*ASSIGNMENT*: Lines before the one containing "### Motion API" are to be left out; reproduce that line and all the rest of the entries exactly.

*RECORDS SHOWN*:
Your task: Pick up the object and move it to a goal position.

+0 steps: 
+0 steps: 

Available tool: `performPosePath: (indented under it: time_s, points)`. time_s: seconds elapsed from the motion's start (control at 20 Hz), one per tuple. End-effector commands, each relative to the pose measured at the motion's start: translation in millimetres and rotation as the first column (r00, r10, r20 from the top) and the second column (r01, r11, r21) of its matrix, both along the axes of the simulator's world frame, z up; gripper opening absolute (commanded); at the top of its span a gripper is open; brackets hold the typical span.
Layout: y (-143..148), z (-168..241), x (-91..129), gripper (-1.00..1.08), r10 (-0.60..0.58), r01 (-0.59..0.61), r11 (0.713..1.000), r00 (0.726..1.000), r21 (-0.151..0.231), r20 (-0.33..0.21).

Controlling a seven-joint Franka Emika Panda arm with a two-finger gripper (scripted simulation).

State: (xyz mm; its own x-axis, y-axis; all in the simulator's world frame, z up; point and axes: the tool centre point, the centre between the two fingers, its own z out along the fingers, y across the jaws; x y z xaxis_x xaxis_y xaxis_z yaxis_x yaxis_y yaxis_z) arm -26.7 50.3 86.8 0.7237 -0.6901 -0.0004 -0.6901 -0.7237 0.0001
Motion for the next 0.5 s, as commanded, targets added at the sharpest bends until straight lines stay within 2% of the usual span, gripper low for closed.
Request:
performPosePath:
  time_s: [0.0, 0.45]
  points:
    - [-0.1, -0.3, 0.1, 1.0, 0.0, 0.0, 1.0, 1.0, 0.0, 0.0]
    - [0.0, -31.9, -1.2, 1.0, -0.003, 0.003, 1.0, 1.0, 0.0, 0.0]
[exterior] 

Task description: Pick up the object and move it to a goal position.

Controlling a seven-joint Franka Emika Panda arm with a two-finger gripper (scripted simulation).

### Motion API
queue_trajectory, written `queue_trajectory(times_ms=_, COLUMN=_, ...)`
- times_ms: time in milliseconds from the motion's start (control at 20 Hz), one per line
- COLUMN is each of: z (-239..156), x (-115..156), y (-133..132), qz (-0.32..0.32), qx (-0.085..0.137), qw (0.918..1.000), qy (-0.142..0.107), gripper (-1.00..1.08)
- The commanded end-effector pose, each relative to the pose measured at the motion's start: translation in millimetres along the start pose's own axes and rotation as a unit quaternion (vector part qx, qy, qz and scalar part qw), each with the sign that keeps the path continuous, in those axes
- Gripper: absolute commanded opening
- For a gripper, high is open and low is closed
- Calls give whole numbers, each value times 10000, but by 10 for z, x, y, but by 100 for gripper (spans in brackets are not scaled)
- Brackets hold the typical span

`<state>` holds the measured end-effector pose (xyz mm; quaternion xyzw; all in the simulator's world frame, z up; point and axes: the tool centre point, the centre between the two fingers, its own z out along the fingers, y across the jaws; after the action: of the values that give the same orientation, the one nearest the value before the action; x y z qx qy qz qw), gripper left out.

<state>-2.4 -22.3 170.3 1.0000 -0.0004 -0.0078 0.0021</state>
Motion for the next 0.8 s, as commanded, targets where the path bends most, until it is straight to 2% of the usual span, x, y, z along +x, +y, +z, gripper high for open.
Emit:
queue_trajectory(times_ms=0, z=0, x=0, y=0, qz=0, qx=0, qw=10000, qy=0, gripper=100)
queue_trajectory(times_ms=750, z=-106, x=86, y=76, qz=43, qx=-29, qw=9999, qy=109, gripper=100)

*SOLUTION*:
### Motion API
queue_trajectory, written `queue_trajectory(times_ms=_, COLUMN=_, ...)`
- times_ms: time in milliseconds from the motion's start (control at 20 Hz), one per line
- COLUMN is each of: z (-239..156), x (-115..156), y (-133..132), qz (-0.32..0.32), qx (-0.085..0.137), qw (0.918..1.000), qy (-0.142..0.107), gripper (-1.00..1.08)
- The commanded end-effector pose, each relative to the pose measured at the motion's start: translation in millimetres along the start pose's own axes and rotation as a unit quaternion (vector part qx, qy, qz and scalar part qw), each with the sign that keeps the path continuous, in those axes
- Gripper: absolute commanded opening
- For a gripper, high is open and low is closed
- Calls give whole numbers, each value times 10000, but by 10 for z, x, y, but by 100 for gripper (spans in brackets are not scaled)
- Brackets hold the typical span

`<state>` holds the measured end-effector pose (xyz mm; quaternion xyzw; all in the simulator's world frame, z up; point and axes: the tool centre point, the centre between the two fingers, its own z out along the fingers, y across the jaws; after the action: of the values that give the same orientation, the one nearest the value before the action; x y z qx qy qz qw), gripper left out.

<state>-2.4 -22.3 170.3 1.0000 -0.0004 -0.0078 0.0021</state>
Motion for the next 0.8 s, as commanded, targets where the path bends most, until it is straight to 2% of the usual span, x, y, z along +x, +y, +z, gripper high for open.
Emit:
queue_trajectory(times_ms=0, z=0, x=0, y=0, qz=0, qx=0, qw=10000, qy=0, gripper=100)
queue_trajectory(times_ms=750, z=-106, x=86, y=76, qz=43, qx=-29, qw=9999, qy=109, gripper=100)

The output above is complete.